Я тут же распознал один из кувшинов, и он, накренившись, наполнил мне кратер. Я выпил, не торопясь, испытывая наслаждение оттого, что мысль теперь никуда не убежит, а лишь оформится в правильно расположенные слова.


Это — существенная форма вещи, которая как идеальная форма вещи может не быть тождественной ни одному экземпляру данного вида и вместе с тем составлять принцип их отождествления. Разумеется, два кувшина с вином есть число, но один кувшин не является числом. Потому что единицы разновидны и разнокачественны.

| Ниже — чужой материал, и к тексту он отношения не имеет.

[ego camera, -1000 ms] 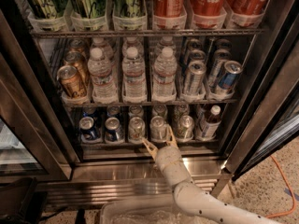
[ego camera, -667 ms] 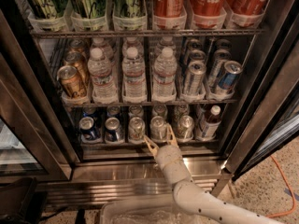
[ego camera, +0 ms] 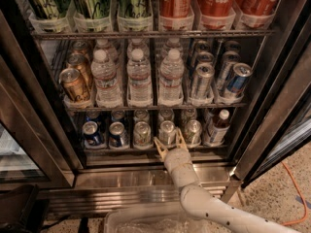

Я попробовал вино и из другого кувшина и еще раз удостоверился, что кувшины и их содержимое действительно разновидны и разнокачественны. В первом было фалернское, а во втором, если я не ошибаюсь, статинское.


Каждое отдельное число может быть рассмотрено как своеобразная единица, то есть как определитель некоторой идеальной формы. И в этом глубинный смысл самого верного представления чисел треугольными, квадратными, пятиугольными, прямоугольными формами.


Все эти треугольные, пятиугольные и прочие числа вдруг закружились вокруг меня, втягивая в свой хоровод. Я не имел сил, да и не хотел противиться. Я был числом! И именно единицей, а не нулем каким-нибудь. Голова кружилась уж что-то очень сильно. И я понял, что надо скорее возвращаться на симпосий. Я сказал себе: теоретическое учение Пифагора направлено на проблему фиксирования объектов, на выделение, определение и ограничение феномена. Я выбрал подходящую единицу, выделил ее среди других, зафиксировал в своем зрении. Толку пока было мало. Тогда я припомнил, что возвратиться можно только в том случае, если вместе с тем определены также и операции, движения, преобразования, по отношению к которым предмет остается тождественным себе. И я проделал эти операции: взаимоопределение предела и беспредельного, предмета и движения, формы и преобразования. В моей голове произошло понимание не только фиксируемого объекта, Я-единицы, но и нас-всех. И тогда числа, квадратные, пятиугольные и прочие расположились по лавкам. Я вернулся и обнаружил, что обнимаю Каллипигу, а она этому нисколько не сопротивляется.


И тут я понял, что Пифагор абсолютно прав, положив в основу своей философии учение о гармонии. И я уже знал, что когда-нибудь мы с Каллипигой зачнем Космос, потому что именно принцип гармонии является центральным и более общим по отношению к принципу числа.


— Давай зачнем Космос, — согласилась Каллипига.


Но тут проснулся диалектический материалист и снова начал куражиться:


— И что это у вас за симпосий такой-растакой. Вот я вам покажу настоящий симпозиум! С трибуной и почетным президиумом! А то разлеглись тут, мать вашу так-перетак! Философы, тоже мне!